→ Your instructions: What is needed is a word-for-word transcript of the listing, free of pictures.

── Supplied information

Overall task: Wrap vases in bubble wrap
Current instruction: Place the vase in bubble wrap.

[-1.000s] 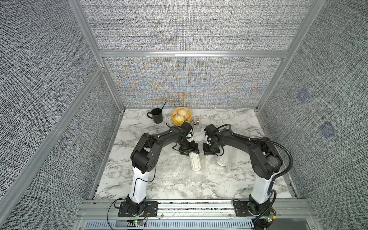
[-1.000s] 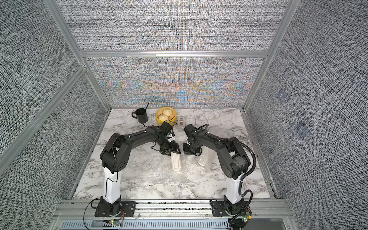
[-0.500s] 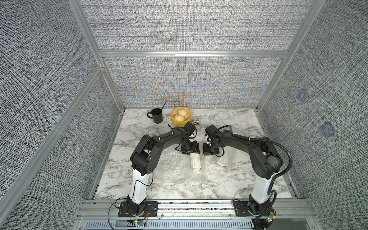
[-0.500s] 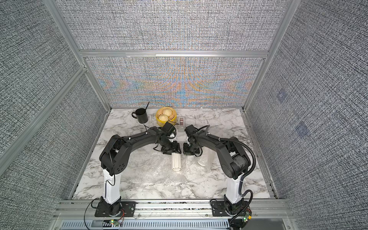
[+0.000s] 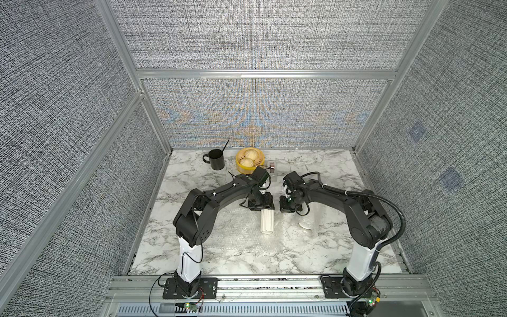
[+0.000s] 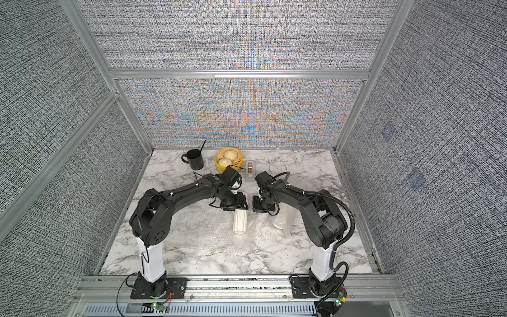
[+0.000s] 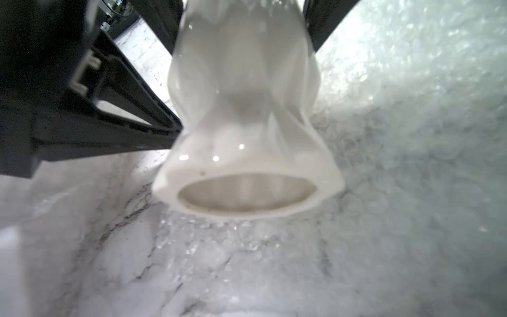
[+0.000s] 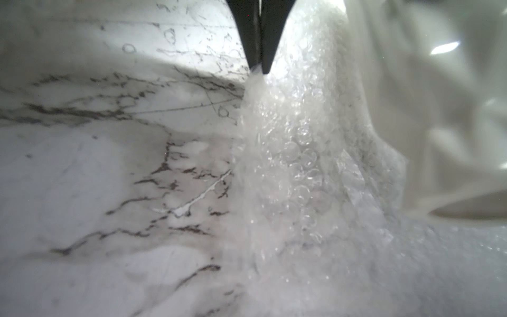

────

→ Worked solution:
Overall task: Wrap vases in bubble wrap
Current instruction: Place the vase in bubble wrap.

[-1.000s] 
[-1.000s] 
[-0.500s] 
[-0.500s] 
[+0.000s] 
[+0.000s] 
[+0.000s] 
[+0.000s] 

That completes the answer to the exercise.